Restate all the lines below word for word, but omit the pictures.

**Available data:**
__________________________________________________
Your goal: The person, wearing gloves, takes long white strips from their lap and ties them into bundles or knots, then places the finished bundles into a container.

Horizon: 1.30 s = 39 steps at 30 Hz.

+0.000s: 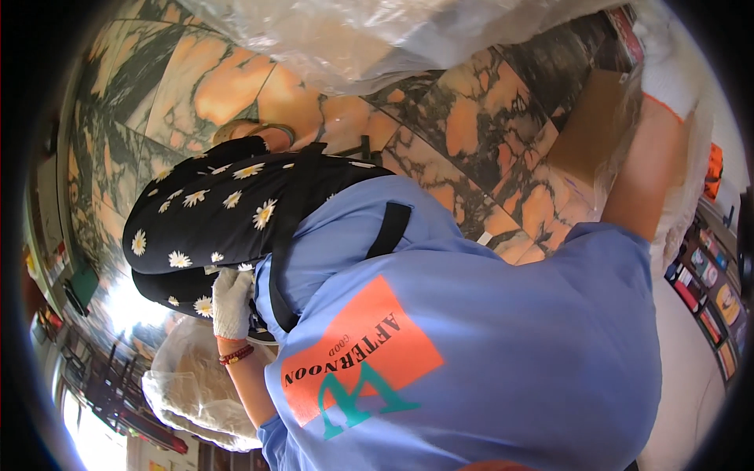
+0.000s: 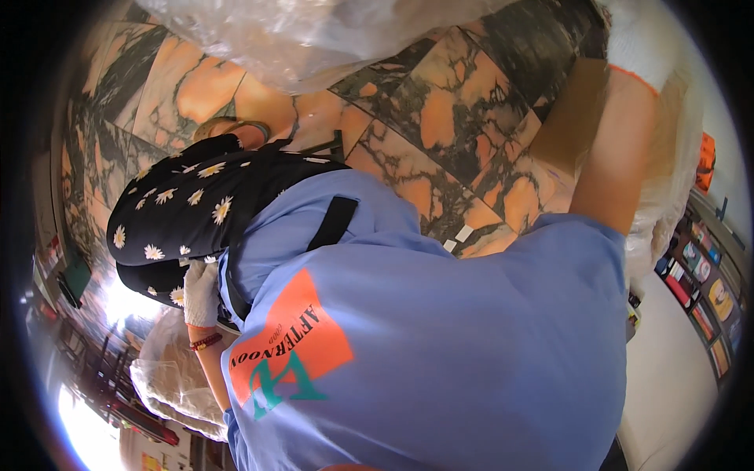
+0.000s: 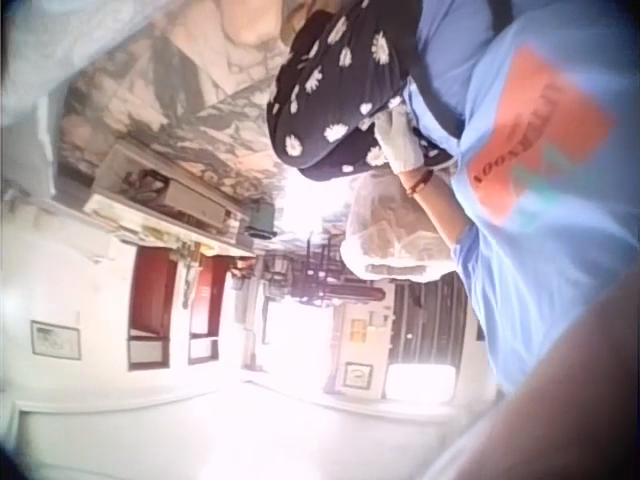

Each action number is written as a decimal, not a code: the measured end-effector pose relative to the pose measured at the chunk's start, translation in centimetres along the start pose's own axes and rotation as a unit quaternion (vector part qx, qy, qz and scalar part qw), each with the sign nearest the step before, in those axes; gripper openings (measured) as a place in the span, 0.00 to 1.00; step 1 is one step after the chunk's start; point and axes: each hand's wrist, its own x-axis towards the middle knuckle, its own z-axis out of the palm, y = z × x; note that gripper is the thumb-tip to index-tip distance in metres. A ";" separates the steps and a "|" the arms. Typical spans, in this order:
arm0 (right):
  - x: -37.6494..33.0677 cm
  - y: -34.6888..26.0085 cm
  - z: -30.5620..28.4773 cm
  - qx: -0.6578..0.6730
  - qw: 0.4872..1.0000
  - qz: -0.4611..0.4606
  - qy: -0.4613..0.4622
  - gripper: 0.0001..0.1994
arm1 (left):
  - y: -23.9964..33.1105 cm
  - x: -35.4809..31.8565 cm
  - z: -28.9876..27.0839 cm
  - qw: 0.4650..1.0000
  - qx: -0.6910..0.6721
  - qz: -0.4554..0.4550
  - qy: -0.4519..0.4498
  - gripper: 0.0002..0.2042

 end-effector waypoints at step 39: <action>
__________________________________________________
**Written response:**
Your goal: The person, wearing gloves, takes long white strips from their lap and ties them into bundles or knots, then places the finished bundles into a container.

Horizon: 1.30 s = 39 steps at 30 Hz.

+0.000s: 
+0.000s: 
+0.000s: 

Each action number is written as a decimal, not a code: the measured end-effector pose relative to the pose measured at the chunk's start, translation in centimetres along the start pose's own axes and rotation as a unit quaternion (vector part qx, qy, qz and scalar part qw), each with the sign nearest the step before, in those axes; gripper openings (measured) as a place in the span, 0.00 to 1.00; step 1 is one step after the chunk's start; point and axes: each hand's wrist, its own x-axis towards the middle knuckle, its own z-axis out of the palm, y = z × x; note that gripper is the thumb-tip to index-tip distance in metres. A ";" separates the steps and a "|" the arms. Typical spans, in this order:
arm0 (right):
  - x: -37.6494..33.0677 cm
  - y: -34.6888..26.0085 cm
  - z: -30.5620..28.4773 cm
  - qx: -0.6578..0.6730
  - qw: 0.4872..1.0000
  - qz: -0.4611..0.4606
  - qy: -0.4613..0.4622
  - gripper: 0.0001..0.1994
arm1 (left):
  - y: -23.9964..33.1105 cm
  - x: -35.4809..31.8565 cm
  - z: -28.9876..27.0839 cm
  - qw: 0.4650..1.0000
  - qx: -0.6910..0.6721
  - qz: -0.4554..0.4550
  - qy: -0.4519..0.4498
  - gripper: 0.0002..0.2042

 end-effector waypoints at step 39: <action>

There is nothing else to add to the answer.